I notice a bit of incoherence in Schrodt’s position–on one hand, he criticizes “kitchen-sink models” for overfitting and he criticizes “using complex methods without understanding the underlying assumptions” . . . but then later on he suggests that political scientists in this country start using mysterious (to me) methods such as correspondence analysis, support vector machines, neural networks, Fourier analysis, hidden Markov models, topological clustering algorithms, and something called CHAID! Not to burst anyone’s bubble here, but if you really think that multiple regression involves assumptions that are too much for the average political scientist, what do you think is going to happen with topological clustering algorithms, neural networks, and the rest??

As in many rants of this sort (my own not excepted),** there is an inherent tension between two feelings**:

1. The despair that people are using methods that are too simple for the phenomena they are trying to understand.

2. The near-certain feeling that many people are using models too complicated for them to understand.

Put 1 and 2 together and you get a mess. On one hand, I find myself telling people to go simple, simple, simple. When someone gives me their regression coefficient I ask for the average, when someone gives me the average I ask for a scatterplot, when someone gives me a scatterplot I ask them to carefully describe one data point, please.

On the other hand, I’m always getting on people’s case about too-simple assumptions, for example analyzing state-level election results over a 50 year period and thinking that controlling for “state dummies” solves all their problems. As if Vermont in 1952 is the same as Vermont in 2002.

When it comes to specifics, I think my advice is ok. For example, suppose I suggest that someone, instead of pooling 50 years of data, instead do a separate analysis of each year or each decade and then plot their estimates over time. This recommendation of the secret weapon actually satisfied both criteria 1 and 2 above: the model varies by year (or by decade) and is thus more flexible than the “year dummies” model that preceded it; but at the same time the new model is simpler and cleaner.
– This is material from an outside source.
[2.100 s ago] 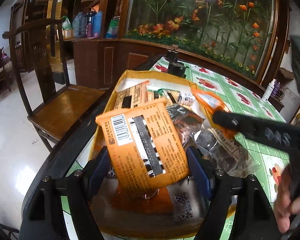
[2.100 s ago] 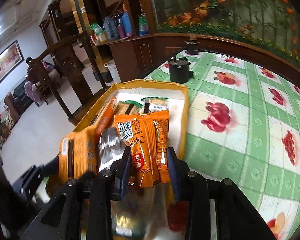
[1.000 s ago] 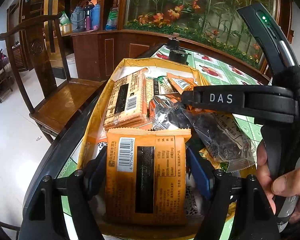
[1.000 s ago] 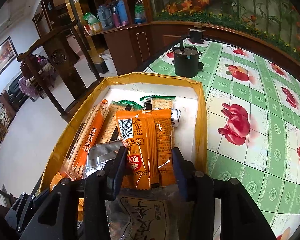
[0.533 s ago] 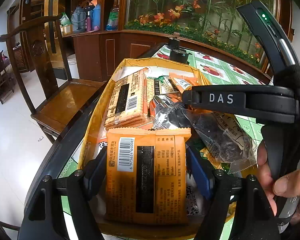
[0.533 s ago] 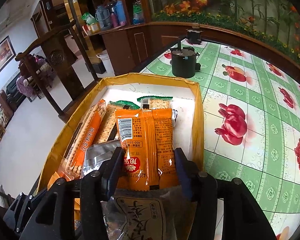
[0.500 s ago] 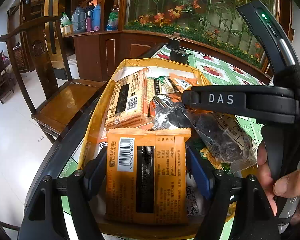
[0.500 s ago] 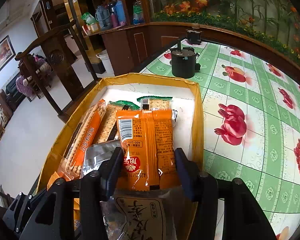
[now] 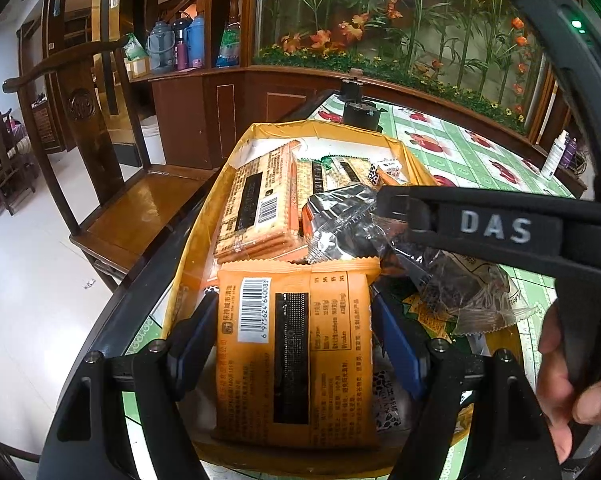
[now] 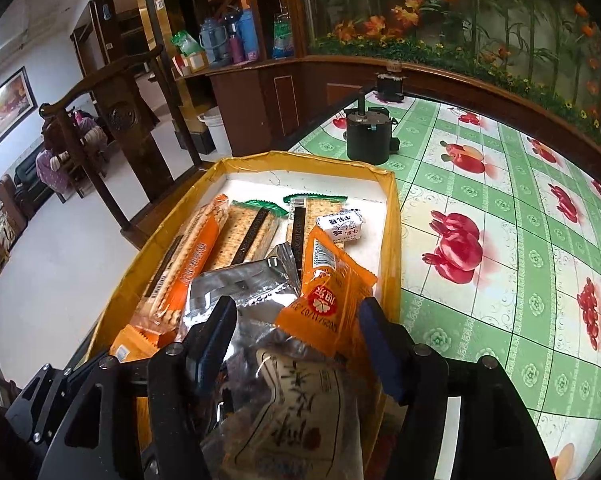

Still and all, there’s a bit of incoherence in telling people to go more sophisticated and simpler at the same time, and I think people who have worked with me have seen me oscillate in my advice, first suggesting very basic methods and then pulling out models that are too complicated to fit. As I like to say, I always want to use the simplest possible method that’s appropriate for any problem, but said method always ends up being something beyond my ability to compute or even, often, to formulate.

To return to Schrodt’s article, I have a couple of minor technical disagreements. He writes that learning hierarchical models “doesn’t give you ANOVA.” Hold that thought! Check out chapter 22 of ARM and my article in the Annals of Statistics. And I think Schrodt is mixing apples and oranges by throwing in computational methods (“genetic algorithms and simulated annealing methods”) in his list of models. Genetic algorithms and simulated annealing methods can be used for optimization and other computational tasks but they’re not models in the statistical (or political science) sense of the word.

Finally, near the end of his paper Schrodt is looking for a sensible Bayesian philosophy of science. I suggest he look here, for a start.